- DeepSeek-V3 (https://huggingface.co/deepseek-ai/DeepSeek-V3)
- DeepSeek-V3-0324 (https://huggingface.co/deepseek-ai/DeepSeek-V3-0324)
- DeepSeek-R1 (https://huggingface.co/deepseek-ai/DeepSeek-R1)
- DeepSeek-R1-0528 (https://huggingface.co/deepseek-ai/DeepSeek-R1-0528)
This repository contains scripts and documentation to launch multi nodes distributed inference through using the SGlang framework for above models. You will find setup instructions, node assignment details and benchmarking commands.
- A Slurm cluster with required Nodes -> xP + yD (minimum size 2: xP=1 and yD=1)
- A prebuilt rocm docker image supporting MI355(GFX950) contains all dependency library including SGLang, AITER, MoRI, AINIC driver e.g.
rocm/sgl-dev:sglang-0.5.6.post1-rocm700-mi35x-mori-1224 - Access to a shared filesystem for log collection( cluster specific)

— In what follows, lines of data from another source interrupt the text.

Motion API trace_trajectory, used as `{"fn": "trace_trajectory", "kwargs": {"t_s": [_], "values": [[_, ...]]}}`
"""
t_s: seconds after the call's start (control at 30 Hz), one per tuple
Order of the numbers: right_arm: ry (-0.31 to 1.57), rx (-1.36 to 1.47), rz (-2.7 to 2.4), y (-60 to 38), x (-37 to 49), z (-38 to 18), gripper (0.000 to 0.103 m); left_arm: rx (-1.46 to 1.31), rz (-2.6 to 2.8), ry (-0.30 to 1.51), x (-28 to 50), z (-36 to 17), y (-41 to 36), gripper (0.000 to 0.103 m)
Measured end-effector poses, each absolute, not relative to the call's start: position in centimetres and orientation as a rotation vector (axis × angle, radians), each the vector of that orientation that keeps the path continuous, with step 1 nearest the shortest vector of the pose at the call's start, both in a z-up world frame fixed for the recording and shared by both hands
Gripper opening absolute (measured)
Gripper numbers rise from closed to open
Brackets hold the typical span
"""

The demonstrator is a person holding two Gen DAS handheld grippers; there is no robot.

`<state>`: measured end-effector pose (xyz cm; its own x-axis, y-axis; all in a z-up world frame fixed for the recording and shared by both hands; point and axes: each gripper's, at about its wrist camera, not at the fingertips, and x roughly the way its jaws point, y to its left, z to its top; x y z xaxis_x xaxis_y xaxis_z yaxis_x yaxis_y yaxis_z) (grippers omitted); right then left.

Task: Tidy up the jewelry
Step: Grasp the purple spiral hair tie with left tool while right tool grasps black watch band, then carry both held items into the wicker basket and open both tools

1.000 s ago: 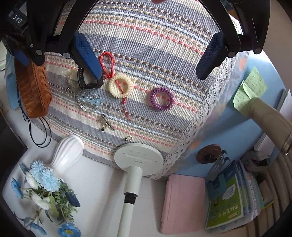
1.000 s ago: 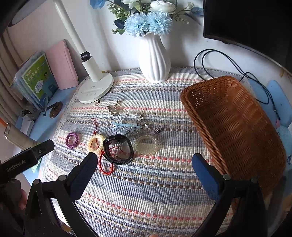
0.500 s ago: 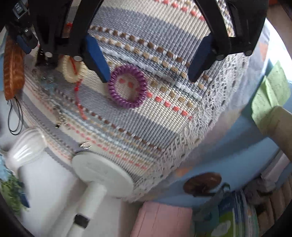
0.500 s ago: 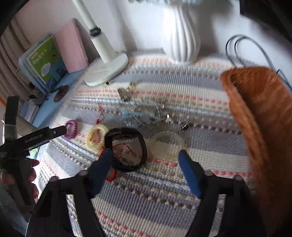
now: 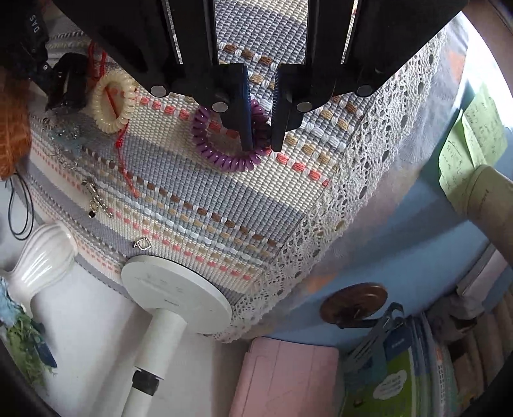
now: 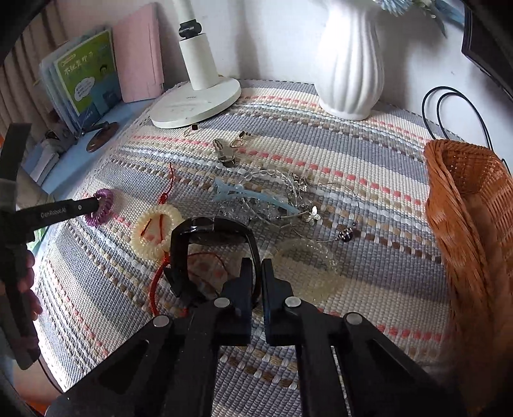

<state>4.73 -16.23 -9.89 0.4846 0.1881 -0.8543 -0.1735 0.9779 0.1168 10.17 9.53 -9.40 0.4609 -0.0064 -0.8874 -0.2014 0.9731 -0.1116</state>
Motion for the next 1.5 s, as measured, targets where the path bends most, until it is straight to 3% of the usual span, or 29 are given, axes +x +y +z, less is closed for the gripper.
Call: {"fn": "trace_trajectory", "kwargs": {"t_s": [0.5,0.9,1.2,1.5], "values": [[0.923,0.149,0.229,-20.1,1.4,-5.3,0.006,-0.222,-0.063,0.965,8.6,-2.3,4.8,0.011],[0.794,0.317,-0.093,-30.9,-2.8,-1.3,0.006,-0.013,-0.333,0.919,9.5,0.2,-9.2,0.011],[0.778,0.411,-0.331,-38.5,-7.1,-1.8,0.007,0.093,-0.583,0.924,8.6,0.7,-21.4,0.011],[0.854,0.484,-0.439,-41.8,-9.4,-4.5,0.007,0.225,-0.726,1.023,6.0,-2.6,-30.2,0.011]]}}
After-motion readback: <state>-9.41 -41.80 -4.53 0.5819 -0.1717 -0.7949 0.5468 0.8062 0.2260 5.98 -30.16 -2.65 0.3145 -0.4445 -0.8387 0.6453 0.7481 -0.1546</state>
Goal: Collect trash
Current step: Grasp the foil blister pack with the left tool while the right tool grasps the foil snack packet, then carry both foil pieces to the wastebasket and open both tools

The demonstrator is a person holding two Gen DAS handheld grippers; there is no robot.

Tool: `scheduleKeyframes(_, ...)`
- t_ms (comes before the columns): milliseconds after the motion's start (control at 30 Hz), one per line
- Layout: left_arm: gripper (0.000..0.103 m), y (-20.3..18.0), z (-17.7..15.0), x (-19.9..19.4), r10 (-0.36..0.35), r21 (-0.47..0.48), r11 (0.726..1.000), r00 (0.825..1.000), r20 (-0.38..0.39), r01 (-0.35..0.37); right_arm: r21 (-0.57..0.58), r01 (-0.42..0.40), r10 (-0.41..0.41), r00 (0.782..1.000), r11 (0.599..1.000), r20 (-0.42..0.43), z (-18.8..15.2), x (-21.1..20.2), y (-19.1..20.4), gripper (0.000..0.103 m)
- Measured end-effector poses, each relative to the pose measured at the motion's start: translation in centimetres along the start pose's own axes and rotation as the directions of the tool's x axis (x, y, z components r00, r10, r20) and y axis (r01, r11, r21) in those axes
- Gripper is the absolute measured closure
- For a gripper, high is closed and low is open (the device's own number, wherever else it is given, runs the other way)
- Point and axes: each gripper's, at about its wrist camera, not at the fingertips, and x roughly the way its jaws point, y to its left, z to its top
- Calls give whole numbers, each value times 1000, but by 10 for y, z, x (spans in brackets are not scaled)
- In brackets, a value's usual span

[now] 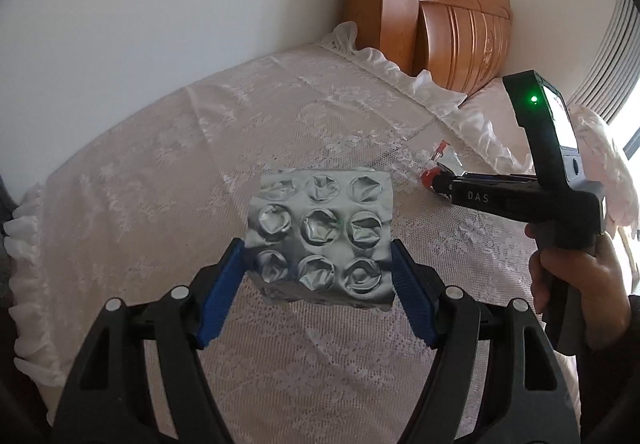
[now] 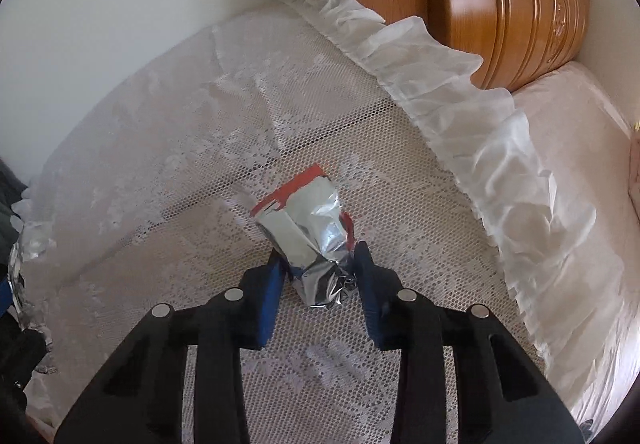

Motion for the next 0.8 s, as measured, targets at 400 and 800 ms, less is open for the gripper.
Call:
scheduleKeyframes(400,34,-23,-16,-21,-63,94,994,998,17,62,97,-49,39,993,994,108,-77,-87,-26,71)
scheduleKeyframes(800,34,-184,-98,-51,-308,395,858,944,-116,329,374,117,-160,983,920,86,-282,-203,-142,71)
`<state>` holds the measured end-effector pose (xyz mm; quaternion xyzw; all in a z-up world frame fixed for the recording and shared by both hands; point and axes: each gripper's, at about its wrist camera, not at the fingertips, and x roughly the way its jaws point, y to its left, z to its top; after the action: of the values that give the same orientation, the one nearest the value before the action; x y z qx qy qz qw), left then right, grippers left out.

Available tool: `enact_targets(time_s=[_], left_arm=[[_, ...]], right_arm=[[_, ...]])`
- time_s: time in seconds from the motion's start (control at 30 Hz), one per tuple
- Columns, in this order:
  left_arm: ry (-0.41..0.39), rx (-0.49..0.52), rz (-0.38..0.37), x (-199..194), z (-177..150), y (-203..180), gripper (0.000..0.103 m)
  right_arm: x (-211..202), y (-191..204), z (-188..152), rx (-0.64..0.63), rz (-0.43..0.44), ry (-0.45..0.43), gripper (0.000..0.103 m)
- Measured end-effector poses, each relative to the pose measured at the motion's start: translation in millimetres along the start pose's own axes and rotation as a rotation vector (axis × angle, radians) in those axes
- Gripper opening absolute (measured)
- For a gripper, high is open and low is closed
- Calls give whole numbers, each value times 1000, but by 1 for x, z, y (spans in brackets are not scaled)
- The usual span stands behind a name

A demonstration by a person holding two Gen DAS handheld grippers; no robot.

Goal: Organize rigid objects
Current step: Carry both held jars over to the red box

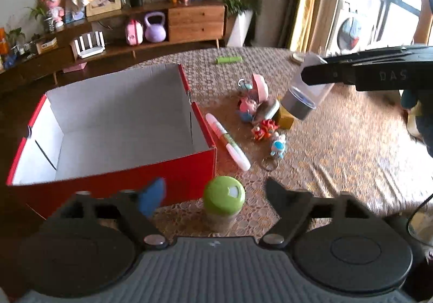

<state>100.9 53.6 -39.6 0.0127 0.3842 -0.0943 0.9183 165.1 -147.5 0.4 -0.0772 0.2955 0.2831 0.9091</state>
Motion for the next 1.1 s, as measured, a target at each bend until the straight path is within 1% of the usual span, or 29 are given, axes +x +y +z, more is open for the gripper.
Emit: enact_targets(time_s=[0.1,0.2,0.3,0.33,0.43,0.53,0.63,0.7,0.77,0.83,0.9,0.93,1.03,1.1], left_arm=[[23,-8,4,14,-7,-5,86],[74,-9,4,34,-20,-9,86],[90,11,45,53,-31,-13,86],[94,0,60,60,-32,-12,86],[96,-28,68,74,-36,-11,86],[80,-13,83,82,-39,-13,86],[85,-4,101,90,-43,-16,86],[90,-5,113,94,-45,-16,79],[103,-2,116,98,-45,-16,63],[113,-1,125,99,-46,-16,59],[112,-7,113,97,-46,-15,52],[113,-7,104,96,-47,-16,43],[110,20,142,95,-47,-21,43],[109,12,146,95,-47,-20,43]], right_arm=[[1,-1,-3,2,3,6,45],[2,-1,-6,2,10,10,45],[4,0,-8,4,9,15,46],[4,-1,-8,6,10,18,46],[5,-2,-12,6,7,28,45],[6,-3,-15,9,7,39,45],[7,-3,-17,10,5,44,45],[6,-3,-17,11,6,45,46],[6,-3,-18,9,6,48,45],[6,-3,-19,7,5,51,45],[6,-2,-18,6,4,52,45],[6,-2,-18,7,4,52,45],[6,-2,-18,4,3,51,46],[5,-1,-18,3,2,50,45]])
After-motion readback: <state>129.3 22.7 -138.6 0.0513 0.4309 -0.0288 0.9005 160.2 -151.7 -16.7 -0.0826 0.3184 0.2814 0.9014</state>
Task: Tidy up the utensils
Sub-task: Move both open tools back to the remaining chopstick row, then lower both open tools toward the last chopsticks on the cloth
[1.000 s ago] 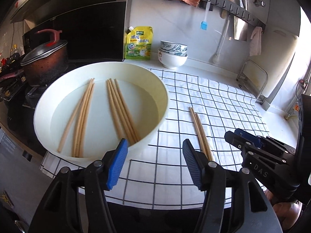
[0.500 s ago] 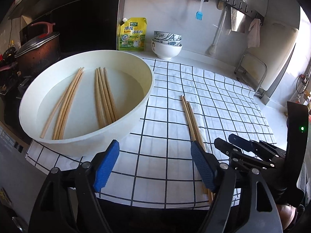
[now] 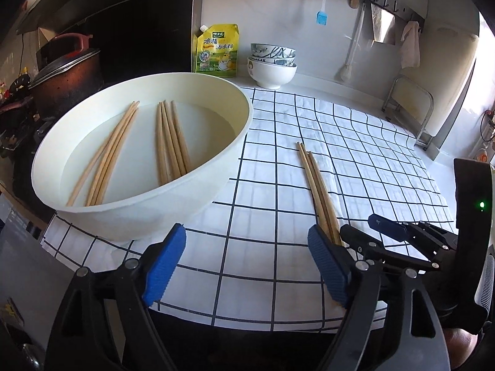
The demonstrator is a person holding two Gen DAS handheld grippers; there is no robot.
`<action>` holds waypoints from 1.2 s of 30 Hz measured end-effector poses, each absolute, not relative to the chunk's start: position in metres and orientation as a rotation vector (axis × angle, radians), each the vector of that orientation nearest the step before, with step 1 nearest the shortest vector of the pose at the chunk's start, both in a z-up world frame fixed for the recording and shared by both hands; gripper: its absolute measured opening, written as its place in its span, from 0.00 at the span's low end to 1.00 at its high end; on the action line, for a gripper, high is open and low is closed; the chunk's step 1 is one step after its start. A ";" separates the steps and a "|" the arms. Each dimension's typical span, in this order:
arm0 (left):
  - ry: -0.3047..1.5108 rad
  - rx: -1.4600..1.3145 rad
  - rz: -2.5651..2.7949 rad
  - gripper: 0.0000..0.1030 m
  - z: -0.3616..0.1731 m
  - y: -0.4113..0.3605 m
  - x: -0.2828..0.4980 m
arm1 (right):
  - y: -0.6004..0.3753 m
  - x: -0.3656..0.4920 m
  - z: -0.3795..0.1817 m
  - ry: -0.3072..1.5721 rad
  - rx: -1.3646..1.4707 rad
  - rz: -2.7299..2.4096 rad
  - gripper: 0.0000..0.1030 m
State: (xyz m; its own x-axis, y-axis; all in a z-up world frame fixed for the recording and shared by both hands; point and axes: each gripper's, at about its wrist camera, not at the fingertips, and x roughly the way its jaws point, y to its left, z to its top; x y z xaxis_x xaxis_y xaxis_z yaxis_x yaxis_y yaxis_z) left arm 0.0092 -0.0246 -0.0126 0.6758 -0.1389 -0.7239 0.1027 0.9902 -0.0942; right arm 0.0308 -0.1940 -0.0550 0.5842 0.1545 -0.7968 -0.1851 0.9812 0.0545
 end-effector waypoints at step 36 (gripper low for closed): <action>0.942 0.023 -0.066 0.94 -0.054 -0.073 0.024 | -0.255 0.029 -0.058 0.880 0.000 0.142 0.66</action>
State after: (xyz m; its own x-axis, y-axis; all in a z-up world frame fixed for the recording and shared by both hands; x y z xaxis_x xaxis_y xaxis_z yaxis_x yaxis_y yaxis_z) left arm 0.0239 -0.0727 -0.0538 0.5860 -0.0464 -0.8090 0.0664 0.9978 -0.0092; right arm 0.0286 -0.2548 -0.0578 0.6286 0.1243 -0.7678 -0.1241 0.9905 0.0589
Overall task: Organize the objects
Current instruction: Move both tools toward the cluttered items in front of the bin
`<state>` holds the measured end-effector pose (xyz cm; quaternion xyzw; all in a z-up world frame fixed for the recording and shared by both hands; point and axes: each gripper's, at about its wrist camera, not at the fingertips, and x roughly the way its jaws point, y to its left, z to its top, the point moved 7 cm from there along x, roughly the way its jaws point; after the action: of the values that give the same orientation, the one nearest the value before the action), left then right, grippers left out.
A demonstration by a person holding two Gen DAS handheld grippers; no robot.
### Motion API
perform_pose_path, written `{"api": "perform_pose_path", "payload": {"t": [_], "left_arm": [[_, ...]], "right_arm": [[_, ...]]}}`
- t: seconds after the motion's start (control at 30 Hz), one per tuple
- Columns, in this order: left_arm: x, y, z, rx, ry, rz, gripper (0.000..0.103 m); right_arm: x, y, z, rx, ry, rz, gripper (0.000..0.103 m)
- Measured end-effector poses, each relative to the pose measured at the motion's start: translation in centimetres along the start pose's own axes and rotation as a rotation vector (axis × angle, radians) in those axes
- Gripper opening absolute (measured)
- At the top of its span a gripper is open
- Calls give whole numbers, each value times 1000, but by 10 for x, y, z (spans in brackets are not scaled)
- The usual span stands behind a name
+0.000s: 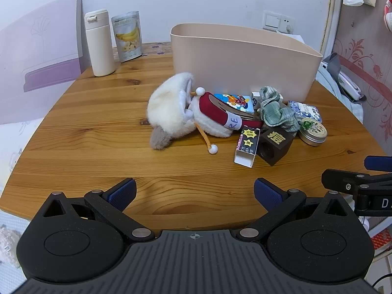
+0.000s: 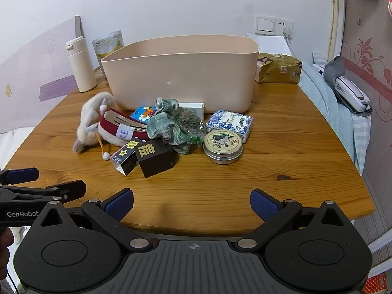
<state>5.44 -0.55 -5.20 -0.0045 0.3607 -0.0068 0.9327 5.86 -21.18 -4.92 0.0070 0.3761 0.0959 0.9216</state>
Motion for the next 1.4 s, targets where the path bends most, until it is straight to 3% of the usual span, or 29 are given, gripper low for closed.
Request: {"api": "perform_pose_path", "payload": {"t": [1.4], "left_arm": [[6, 2, -4, 0, 9, 2, 103]], "right_arm": [[6, -7, -1, 14, 13, -18, 103]]}}
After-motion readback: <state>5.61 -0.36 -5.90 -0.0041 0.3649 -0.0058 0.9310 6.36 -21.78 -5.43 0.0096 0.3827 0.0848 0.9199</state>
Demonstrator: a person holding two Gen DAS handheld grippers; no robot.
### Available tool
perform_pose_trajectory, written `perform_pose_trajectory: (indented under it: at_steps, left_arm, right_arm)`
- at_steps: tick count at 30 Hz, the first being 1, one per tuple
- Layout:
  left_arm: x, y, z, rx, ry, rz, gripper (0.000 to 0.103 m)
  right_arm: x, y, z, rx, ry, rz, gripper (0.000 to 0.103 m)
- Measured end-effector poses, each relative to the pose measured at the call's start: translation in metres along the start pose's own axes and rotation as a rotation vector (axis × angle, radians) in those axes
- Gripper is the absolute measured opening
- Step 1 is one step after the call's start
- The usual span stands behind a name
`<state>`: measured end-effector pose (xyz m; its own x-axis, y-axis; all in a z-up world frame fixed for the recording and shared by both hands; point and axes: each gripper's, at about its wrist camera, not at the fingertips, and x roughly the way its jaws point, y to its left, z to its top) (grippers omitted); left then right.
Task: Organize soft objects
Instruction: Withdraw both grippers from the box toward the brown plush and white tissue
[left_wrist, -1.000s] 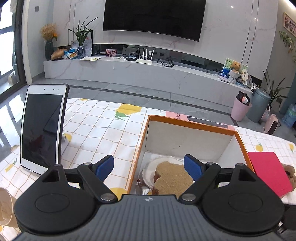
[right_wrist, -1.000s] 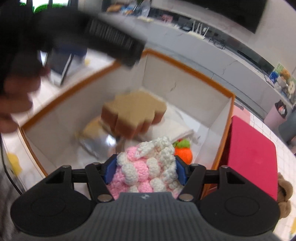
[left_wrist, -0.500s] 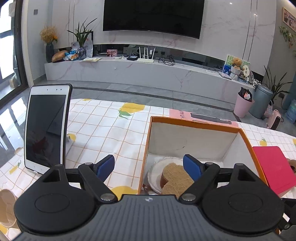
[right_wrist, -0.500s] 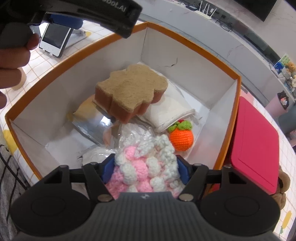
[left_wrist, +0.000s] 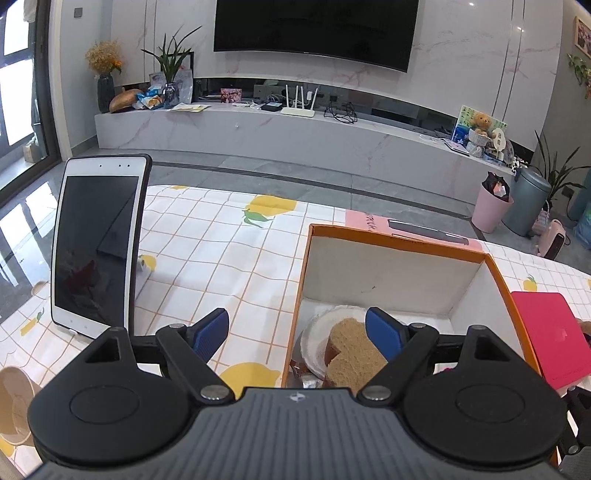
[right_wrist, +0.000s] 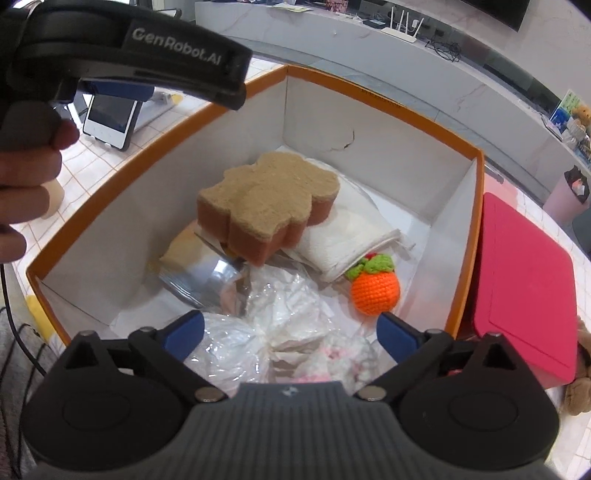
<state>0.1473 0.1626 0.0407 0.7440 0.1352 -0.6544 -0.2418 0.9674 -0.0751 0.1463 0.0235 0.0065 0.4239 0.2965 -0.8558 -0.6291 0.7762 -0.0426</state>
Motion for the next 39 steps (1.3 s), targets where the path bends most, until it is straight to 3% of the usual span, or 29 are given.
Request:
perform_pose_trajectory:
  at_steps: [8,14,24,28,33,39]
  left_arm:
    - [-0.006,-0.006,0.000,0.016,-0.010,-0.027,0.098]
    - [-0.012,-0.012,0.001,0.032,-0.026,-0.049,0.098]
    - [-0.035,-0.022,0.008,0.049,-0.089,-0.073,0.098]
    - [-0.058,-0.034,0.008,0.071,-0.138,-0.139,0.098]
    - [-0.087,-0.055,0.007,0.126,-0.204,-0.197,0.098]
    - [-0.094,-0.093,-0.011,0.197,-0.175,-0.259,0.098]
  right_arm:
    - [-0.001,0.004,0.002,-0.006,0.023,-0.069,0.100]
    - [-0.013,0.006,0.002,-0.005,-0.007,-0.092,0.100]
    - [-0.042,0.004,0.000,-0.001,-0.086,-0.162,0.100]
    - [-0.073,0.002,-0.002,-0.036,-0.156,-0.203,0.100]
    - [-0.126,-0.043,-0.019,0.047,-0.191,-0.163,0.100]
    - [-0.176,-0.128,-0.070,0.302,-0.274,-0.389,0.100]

Few files of significance:
| File | Description |
|---|---|
run_submit_disagg.sh |
Run sbatch job automatically, this is entrypoint for CI integation |
run_interactive_disagg.sh |
Run interactive slurm job so before running, user need to pre-salloc |
run_xPyD_models.slurm |
Core slurm script to launch docker containers on all nodes using either sbatch or salloc |
sglang_disagg_server.sh |
Script that runs inside each docker to start required router, prefill and decode services |
bench.sh |
Benchmark script to run vllm/sglang benchmarking tool for performance measurement |
benchmark_parser.py |
Log parser script to be run on CONCURRENY benchmark log file to generate tabulated data |
Run the following command to list all available InfiniBand (IB) devices:
ibv_devinfo -lExample output:
8 HCAs found:
ionic_0
ionic_1
ionic_2
ionic_3
ionic_4
ionic_5
ionic_6
ionic_7
Update set_env_vars.sh with the comma-separated list of device names found on your system:
export IBDEVICES=ionic_0,ionic_1,ionic_2,ionic_3,ionic_4,ionic_5,ionic_6,ionic_7Before submitting the job, ensure you update the following environment variables to match your specific cluster configuration and requirements in run_submit_disagg.sh:
# SLURM Job Configuration
export SLURM_ACCOUNT="amd" # The account name for SLURM job accounting and resource allocation
export SLURM_PARTITION="compute" # The specific cluster partition (queue) to submit the job to
export TIME_LIMIT="24:00:00" # Maximum wall time for the job (Hours:Minutes:Seconds)
# Model Configuration
export MODEL_PATH="/nfsdata" # Base directory where the model weights are stored
export MODEL_NAME="DeepSeek-R1" # Specific model directory name (joined with MODEL_PATH)
export CONTAINER_IMAGE="rocm/sgl-dev:sglang-0.5.6.post1-rocm700-mi35x-mori-1223" # Docker image to use for the environment
# Cluster Topology (Disaggregation Setup)
export PREFILL_NODES=1 # Number of prefill nodes
export PREFILL_WORKERS=1 # Number of prefill workers
export DECODE_NODES=2 # Number of decode nodes
export DECODE_WORKERS=2 # Number of decode workers
# Benchmark/Workload Parameters
export ISL=1024 # Input Sequence Length (number of tokens in the prompt)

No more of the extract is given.